Image stitching by disparity-guided multi-plane alignment

Image stitching aims to warp and align two or more images with overlapping areas to generate a panorama with a larger field of view. Due to the wide baseline or the abrupt depth changes caused by the foreground objects, the phenomenon that adjacent pixels or regions in one image are not adjacent in another image happens. It is difficult to avoid severe parallax artifacts and get good alignment results when stitching such images. In this paper, focusing on the images with large parallax, we design a multi-plane alignment algorithm guided by the disparity map. The concept of average tolerable parallax is proposed to help distinguish one background plane and multiple foreground objects from the image, which are robust to small parallax. In order to obtain the reliable disparity map of the image pairs got from any camera with unknown camera parameters, we propose an optimal homography estimation method based on the relative projection biases. This helps to satisfy the common epipolar line constraint when applying stereo matching modules.

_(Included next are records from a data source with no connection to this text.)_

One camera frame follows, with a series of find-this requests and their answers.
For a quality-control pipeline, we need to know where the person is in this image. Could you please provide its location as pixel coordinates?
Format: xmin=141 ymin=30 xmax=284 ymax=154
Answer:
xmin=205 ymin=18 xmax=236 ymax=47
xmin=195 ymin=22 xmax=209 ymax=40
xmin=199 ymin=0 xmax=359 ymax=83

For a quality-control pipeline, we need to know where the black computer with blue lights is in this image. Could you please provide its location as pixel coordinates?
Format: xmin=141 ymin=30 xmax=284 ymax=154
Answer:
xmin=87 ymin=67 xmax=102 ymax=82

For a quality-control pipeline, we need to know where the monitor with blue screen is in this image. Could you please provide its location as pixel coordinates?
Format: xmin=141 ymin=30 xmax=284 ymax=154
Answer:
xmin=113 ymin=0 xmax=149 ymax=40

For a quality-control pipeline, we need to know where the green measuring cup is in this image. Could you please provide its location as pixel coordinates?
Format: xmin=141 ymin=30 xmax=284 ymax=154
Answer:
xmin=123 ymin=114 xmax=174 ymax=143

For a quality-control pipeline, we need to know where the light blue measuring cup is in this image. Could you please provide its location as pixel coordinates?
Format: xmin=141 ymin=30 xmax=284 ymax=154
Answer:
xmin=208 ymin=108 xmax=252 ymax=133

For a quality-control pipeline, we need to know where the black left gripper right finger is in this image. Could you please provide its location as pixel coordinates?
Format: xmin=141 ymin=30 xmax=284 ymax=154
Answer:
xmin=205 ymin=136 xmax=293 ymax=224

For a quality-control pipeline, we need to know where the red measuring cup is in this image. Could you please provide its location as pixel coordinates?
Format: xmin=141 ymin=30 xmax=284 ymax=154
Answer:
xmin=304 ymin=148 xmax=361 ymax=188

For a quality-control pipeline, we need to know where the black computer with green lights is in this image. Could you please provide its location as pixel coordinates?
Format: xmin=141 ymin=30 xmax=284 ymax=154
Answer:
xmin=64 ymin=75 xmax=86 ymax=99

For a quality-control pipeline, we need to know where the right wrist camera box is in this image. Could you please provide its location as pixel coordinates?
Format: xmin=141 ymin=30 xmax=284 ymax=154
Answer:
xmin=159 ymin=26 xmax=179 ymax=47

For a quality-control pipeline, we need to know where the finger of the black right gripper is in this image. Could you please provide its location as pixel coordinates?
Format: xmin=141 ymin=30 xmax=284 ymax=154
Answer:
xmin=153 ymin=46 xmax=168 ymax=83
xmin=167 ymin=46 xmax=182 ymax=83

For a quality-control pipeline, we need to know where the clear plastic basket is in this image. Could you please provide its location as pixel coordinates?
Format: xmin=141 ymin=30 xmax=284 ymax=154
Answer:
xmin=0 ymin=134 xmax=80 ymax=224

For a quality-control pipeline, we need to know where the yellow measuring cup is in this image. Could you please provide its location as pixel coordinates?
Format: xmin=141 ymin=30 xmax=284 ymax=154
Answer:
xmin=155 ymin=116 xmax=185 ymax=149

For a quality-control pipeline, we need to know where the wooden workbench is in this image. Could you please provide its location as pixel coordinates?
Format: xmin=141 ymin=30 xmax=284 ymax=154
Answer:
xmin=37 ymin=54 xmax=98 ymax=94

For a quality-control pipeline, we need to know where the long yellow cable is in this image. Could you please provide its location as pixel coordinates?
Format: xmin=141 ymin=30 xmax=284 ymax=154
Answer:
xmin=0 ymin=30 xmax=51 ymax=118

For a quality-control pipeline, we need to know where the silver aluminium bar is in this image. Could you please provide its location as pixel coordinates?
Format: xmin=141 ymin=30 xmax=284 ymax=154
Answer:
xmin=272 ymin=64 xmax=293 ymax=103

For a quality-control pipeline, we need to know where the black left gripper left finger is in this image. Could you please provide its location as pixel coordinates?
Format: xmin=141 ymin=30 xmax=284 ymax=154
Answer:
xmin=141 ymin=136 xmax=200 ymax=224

Experimental results demonstrate that our algorithm provides accurate stitching results on images with large parallax, and outperforms other existing state-of-the-art methods both qualitatively and quantitatively. (C) 2022 The Author(s). Published by Elsevier B.V.

Automated summary

Image stitching aims to generate a panorama with a larger field of view by warping and aligning two or more images with overlapping areas. This paper proposes a multi-plane alignment algorithm guided by the disparity map for images with large parallax. The concept of average tolerable parallax is introduced to distinguish background planes and foreground objects. An optimal homography estimation method based on relative projection biases is proposed to obtain reliable disparity maps. Experimental results demonstrate the accuracy and superiority of the algorithm compared to existing methods.